__About this task__: The response must contain every line below in which "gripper" appears.
── Dataset extract ──
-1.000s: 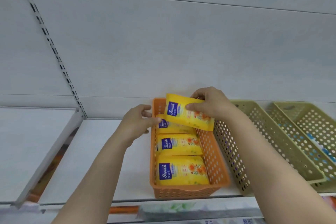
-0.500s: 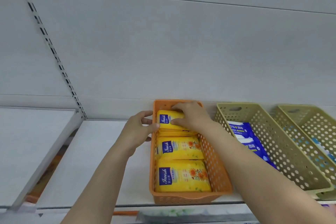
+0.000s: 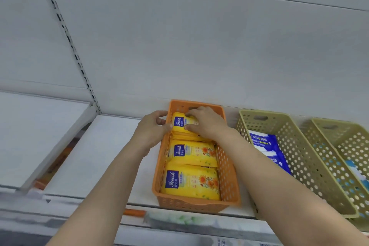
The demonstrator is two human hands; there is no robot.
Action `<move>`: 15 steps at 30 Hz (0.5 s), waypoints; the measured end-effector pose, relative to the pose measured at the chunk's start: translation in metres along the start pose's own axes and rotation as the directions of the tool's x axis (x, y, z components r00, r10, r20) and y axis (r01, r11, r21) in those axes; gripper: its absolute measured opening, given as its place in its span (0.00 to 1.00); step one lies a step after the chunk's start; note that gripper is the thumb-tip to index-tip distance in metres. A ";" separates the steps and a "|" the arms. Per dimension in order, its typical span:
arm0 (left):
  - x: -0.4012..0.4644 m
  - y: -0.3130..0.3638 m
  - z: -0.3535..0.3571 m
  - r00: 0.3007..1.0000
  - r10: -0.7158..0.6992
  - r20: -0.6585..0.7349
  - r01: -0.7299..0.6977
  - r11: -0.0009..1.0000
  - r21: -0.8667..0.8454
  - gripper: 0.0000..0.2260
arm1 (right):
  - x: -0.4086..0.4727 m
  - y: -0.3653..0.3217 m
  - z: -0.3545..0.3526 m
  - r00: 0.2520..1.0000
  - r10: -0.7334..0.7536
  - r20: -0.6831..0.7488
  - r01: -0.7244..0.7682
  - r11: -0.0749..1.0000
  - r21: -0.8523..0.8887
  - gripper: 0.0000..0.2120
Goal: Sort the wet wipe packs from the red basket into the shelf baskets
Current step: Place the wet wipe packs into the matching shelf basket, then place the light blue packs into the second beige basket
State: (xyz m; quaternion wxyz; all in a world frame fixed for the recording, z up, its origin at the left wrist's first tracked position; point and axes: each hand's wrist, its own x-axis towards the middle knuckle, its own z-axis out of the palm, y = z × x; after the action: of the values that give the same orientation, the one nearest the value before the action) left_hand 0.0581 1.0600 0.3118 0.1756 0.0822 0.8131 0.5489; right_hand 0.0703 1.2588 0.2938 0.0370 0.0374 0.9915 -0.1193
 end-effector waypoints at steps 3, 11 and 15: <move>-0.006 0.003 0.005 0.999 0.002 -0.047 0.001 0.998 0.056 0.19 | 0.001 0.002 -0.005 0.998 -0.036 0.045 0.038 0.999 -0.033 0.27; -0.033 0.013 -0.027 0.980 0.120 -0.161 -0.057 0.935 0.350 0.20 | -0.004 -0.029 -0.055 0.992 -0.117 0.044 0.121 0.987 -0.105 0.22; -0.071 0.004 -0.079 0.922 0.281 -0.266 -0.094 0.830 0.550 0.18 | -0.029 -0.083 -0.079 0.948 -0.247 -0.202 0.230 0.968 -0.104 0.20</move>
State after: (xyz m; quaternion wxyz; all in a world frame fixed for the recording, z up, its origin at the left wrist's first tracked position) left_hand 0.0936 0.9697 0.3559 -0.0505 0.1129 0.9374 0.3254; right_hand 0.0868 1.1957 0.3922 -0.0829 -0.0718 0.9908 -0.0787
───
__Result for this task__:
Action `<move>`: 15 steps at 30 Hz (0.5 s), waypoints; the measured end-effector pose, relative to the pose measured at the chunk's start: translation in metres along the start pose's own axes and rotation as the directions of the tool's x axis (x, y, z components r00, r10, r20) and y axis (r01, r11, r21) in those axes; gripper: its absolute measured opening, given as its place in its span (0.00 to 1.00); step one lies a step after the chunk's start; note that gripper is the thumb-tip to index-tip distance in metres. A ";" separates the steps and a "|" the arms. Per dimension in order, its typical span:
  - gripper: 0.0000..0.2260
  - gripper: 0.0000..0.2120

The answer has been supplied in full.